おそらく、何としてでも同盟を成立させたいのだろう。いや、もしかして......
成立させないと困る事態に陥るんじゃないのかな?
僕が深読みを始めた時だった。氷華がとんでもないことを口にする。
「同盟は無意味ですが、この四つの地域を一つの国にするのなら賛成です」
ちょ、ちょ~、氷華、マジで言ってるの? って、案外、いい案かも? 僕も今の重責から逃れられるし。実はナイスな案じゃね?
氷華の案に納得していると、眞知田さんが高らかに笑い声を上げた。
「あははははははははは。あはははははははははははは」
彼女は腹を抱えて笑い始める。
もちろん、その笑いが続くにつれて、氷華の視線が厳しくなる。
そして、僕の機嫌も悪くなり始める。
あのさ、何がそんなに可笑しいの? ちょっと、ムカつくんだけど。この乳牛、燃やしてやろうかな......
「ねえ、お姉さん、笑いすぎだよ? 失礼って言葉を知ってる? それが分からないようなら、仲良くできそうにないね」
自分の彼女が笑われて面白いはずがない。気が付けば、立ち上がった僕は彼女に冷たい言葉を浴びせかけていた。
すると、彼女は何を考えたのか、怒るどころか、頭を下げてきた。
「悪い悪い。別に悪気はないんだ。そのジャリの意見が尤もだと思ってさ。九重、お前よりも、そのジャリの方が賢いぞ」
どうやら、彼女は嘲笑った訳ではなかったようだ。逆に、氷華の意見に称賛の声をあげた。

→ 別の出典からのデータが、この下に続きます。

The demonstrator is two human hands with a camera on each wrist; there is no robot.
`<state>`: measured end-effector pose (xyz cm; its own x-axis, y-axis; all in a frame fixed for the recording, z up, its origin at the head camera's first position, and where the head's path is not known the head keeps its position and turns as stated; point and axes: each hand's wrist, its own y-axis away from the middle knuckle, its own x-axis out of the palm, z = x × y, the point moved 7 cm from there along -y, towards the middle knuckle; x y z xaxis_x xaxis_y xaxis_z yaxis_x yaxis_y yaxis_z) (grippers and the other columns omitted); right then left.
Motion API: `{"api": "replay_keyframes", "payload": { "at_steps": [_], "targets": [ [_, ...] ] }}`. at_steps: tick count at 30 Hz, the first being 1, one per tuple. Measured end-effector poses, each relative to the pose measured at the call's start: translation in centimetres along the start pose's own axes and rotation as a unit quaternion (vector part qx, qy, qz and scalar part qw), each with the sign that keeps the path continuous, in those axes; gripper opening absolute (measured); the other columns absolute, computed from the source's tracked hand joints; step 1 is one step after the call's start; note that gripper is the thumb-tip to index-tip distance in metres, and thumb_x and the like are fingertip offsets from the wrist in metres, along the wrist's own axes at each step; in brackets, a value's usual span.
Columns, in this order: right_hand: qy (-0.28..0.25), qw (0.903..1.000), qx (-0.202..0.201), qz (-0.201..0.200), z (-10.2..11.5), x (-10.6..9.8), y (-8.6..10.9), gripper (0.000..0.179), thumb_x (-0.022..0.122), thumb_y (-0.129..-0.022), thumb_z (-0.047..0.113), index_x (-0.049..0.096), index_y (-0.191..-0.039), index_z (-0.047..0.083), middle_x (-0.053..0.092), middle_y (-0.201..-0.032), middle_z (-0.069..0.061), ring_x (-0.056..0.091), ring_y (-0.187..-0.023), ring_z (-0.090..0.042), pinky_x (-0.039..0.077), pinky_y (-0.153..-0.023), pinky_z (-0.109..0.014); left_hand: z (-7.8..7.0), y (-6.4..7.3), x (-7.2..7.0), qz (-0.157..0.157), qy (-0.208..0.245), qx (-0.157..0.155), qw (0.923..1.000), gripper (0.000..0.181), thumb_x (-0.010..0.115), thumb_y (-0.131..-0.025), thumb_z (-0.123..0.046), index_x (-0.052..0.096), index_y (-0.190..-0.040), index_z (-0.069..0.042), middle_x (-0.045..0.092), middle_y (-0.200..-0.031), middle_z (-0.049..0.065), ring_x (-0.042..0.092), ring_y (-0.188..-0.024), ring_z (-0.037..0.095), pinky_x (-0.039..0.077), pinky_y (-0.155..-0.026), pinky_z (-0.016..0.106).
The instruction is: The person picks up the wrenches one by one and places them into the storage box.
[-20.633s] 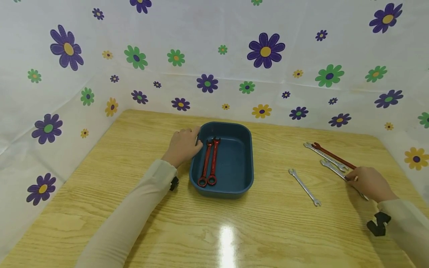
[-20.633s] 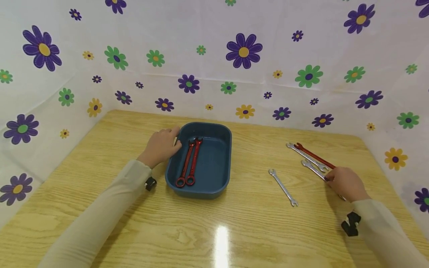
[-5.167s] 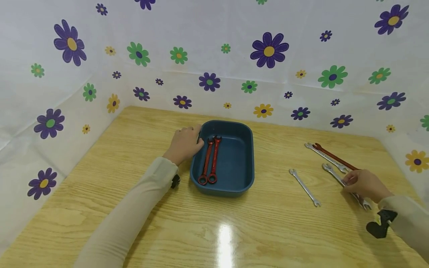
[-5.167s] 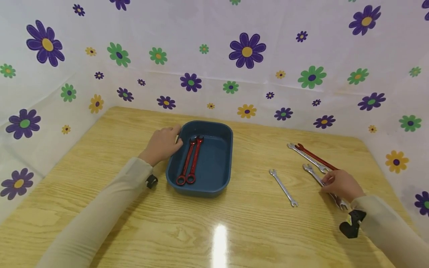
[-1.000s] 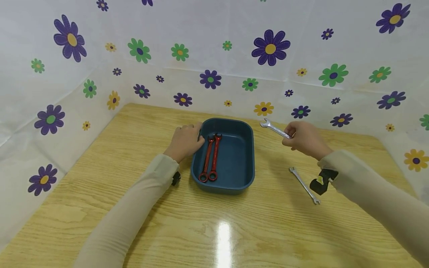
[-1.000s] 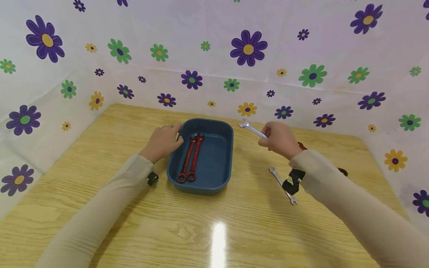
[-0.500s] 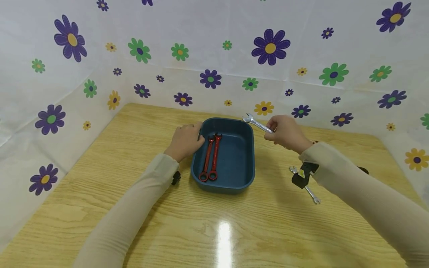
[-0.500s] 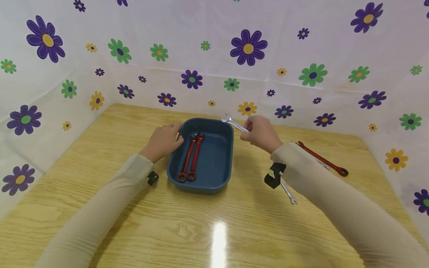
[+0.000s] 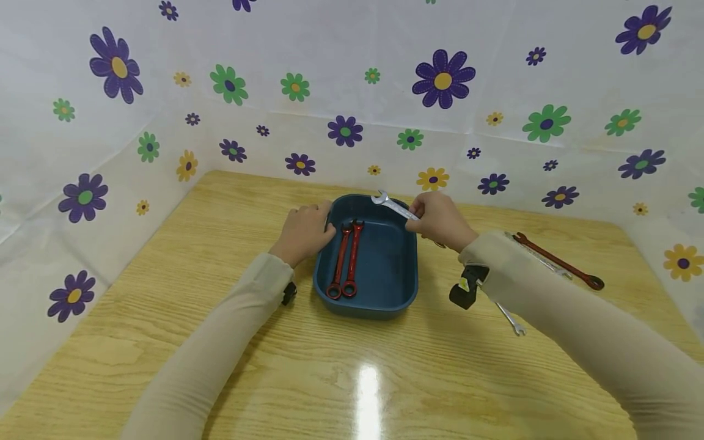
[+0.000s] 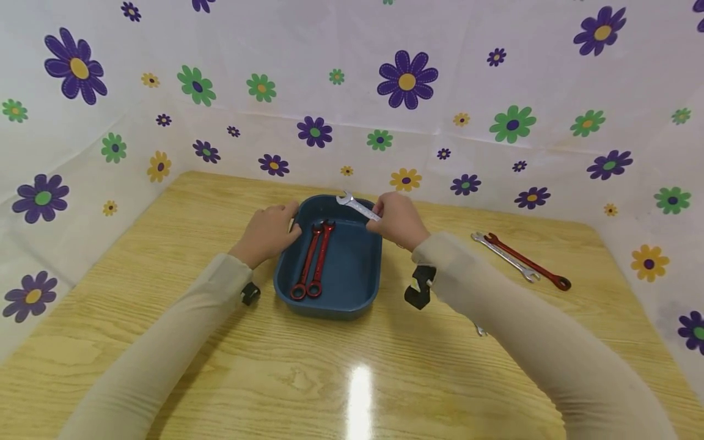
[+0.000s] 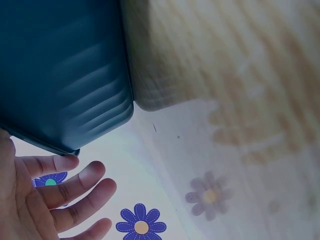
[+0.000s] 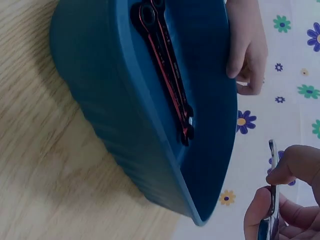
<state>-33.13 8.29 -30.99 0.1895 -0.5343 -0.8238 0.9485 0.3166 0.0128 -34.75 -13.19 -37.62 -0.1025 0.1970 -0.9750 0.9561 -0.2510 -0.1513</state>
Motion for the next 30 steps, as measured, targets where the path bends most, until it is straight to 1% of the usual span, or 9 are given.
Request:
{"api": "replay_keyframes", "payload": {
  "at_steps": [5,9,13,16,18,20,24,26,30],
  "targets": [
    [-0.002,0.9996,0.025,0.015,0.5,1.0,-0.2,0.016,0.064,-0.081,0.007,0.062,-0.091,-0.005,0.062,-0.08,-0.014,0.061,-0.058,-0.019,0.046,-0.052,-0.02,0.0,0.0,0.1,0.004,-0.001,-0.002,1.0,0.04,0.046,-0.092,-0.026,0.047,-0.126,-0.007,0.063,-0.112,0.018,0.061,-0.099,0.036,0.045,-0.089,0.053],
    [0.014,0.9992,0.029,0.025,1.2,1.6,-0.4,0.014,0.064,-0.082,0.008,0.064,-0.088,-0.005,0.063,-0.079,-0.014,0.067,-0.061,-0.022,0.051,-0.055,-0.023,0.0,0.0,0.0,-0.001,-0.006,-0.002,1.0,0.038,0.046,-0.091,-0.026,0.048,-0.124,-0.006,0.064,-0.109,0.018,0.061,-0.096,0.036,0.045,-0.088,0.053],
    [0.025,0.9984,0.033,0.039,1.8,2.3,-0.7,0.013,0.063,-0.082,0.006,0.063,-0.071,-0.003,0.061,-0.064,-0.008,0.068,-0.06,-0.025,0.054,-0.06,-0.028,-0.1,0.1,-0.2,-0.004,-0.01,-0.001,0.9999,0.037,0.046,-0.091,-0.026,0.049,-0.123,-0.006,0.065,-0.107,0.019,0.062,-0.095,0.036,0.046,-0.087,0.052],
    [0.039,0.9969,0.044,0.052,1.9,2.8,-1.1,0.029,0.061,-0.082,0.004,0.054,-0.054,0.005,0.05,-0.047,-0.001,0.069,-0.064,-0.029,0.053,-0.059,-0.027,-0.1,0.1,-0.2,-0.004,-0.01,0.0,0.9999,0.037,0.046,-0.091,-0.025,0.049,-0.122,-0.005,0.065,-0.106,0.019,0.062,-0.094,0.036,0.046,-0.087,0.053],
    [0.055,0.9955,0.049,0.06,1.9,3.2,-1.3,0.037,0.06,-0.083,0.003,0.046,-0.049,0.01,0.043,-0.043,0.004,0.07,-0.066,-0.029,0.053,-0.057,-0.025,-0.2,0.1,-0.2,-0.004,-0.009,0.001,1.0,0.036,0.047,-0.091,-0.025,0.05,-0.121,-0.005,0.065,-0.106,0.019,0.062,-0.094,0.036,0.046,-0.087,0.053],
    [0.074,0.9934,0.052,0.071,2.0,3.7,-1.6,0.041,0.058,-0.083,0.002,0.041,-0.048,0.012,0.04,-0.042,0.004,0.07,-0.067,-0.028,0.052,-0.055,-0.024,-0.1,0.1,-0.2,-0.005,-0.008,0.001,1.0,0.035,0.047,-0.091,-0.025,0.05,-0.12,-0.005,0.065,-0.106,0.019,0.062,-0.094,0.036,0.046,-0.087,0.053],
    [0.094,0.9908,0.055,0.081,2.1,4.5,-1.9,0.041,0.055,-0.084,0.0,0.041,-0.048,0.013,0.045,-0.042,0.002,0.062,-0.05,-0.022,0.044,-0.049,-0.021,0.1,0.0,0.1,-0.005,-0.008,0.003,0.9999,0.034,0.046,-0.091,-0.025,0.05,-0.119,-0.006,0.065,-0.104,0.018,0.062,-0.092,0.035,0.047,-0.085,0.052],
    [0.099,0.9899,0.06,0.082,2.1,4.7,-2.0,0.04,0.054,-0.084,-0.001,0.044,-0.048,0.012,0.049,-0.043,0.0,0.056,-0.044,-0.015,0.039,-0.046,-0.021,0.1,0.0,0.1,-0.007,-0.007,0.004,0.9999,0.034,0.047,-0.091,-0.026,0.05,-0.119,-0.006,0.065,-0.103,0.017,0.062,-0.091,0.035,0.047,-0.085,0.052],
    [0.103,0.9879,0.077,0.087,2.0,5.2,-2.2,0.038,0.052,-0.086,-0.002,0.046,-0.05,0.011,0.051,-0.046,-0.001,0.062,-0.049,-0.019,0.034,-0.042,-0.02,0.2,-0.1,0.1,-0.01,-0.008,0.007,0.9999,0.036,0.047,-0.091,-0.026,0.049,-0.121,-0.006,0.065,-0.104,0.017,0.062,-0.091,0.035,0.047,-0.085,0.051]
  ]
}}
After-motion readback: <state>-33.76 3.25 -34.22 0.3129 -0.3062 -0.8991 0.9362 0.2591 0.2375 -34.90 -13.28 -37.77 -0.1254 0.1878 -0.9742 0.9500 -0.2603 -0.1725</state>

ただ、その続きは、氷華にとって面白いものではなかったようだ。
「あたいは、そのジャリに賛成だ。だが、その国の王があたいならの話――」
「あり得ないわ」
「ないね。それだけは、絶対にないよ」
大きな胸を張る眞知田さんの言葉を耳にした途端、氷華と眞銅くんの二人は、即座に却下の言葉を口にするのだった。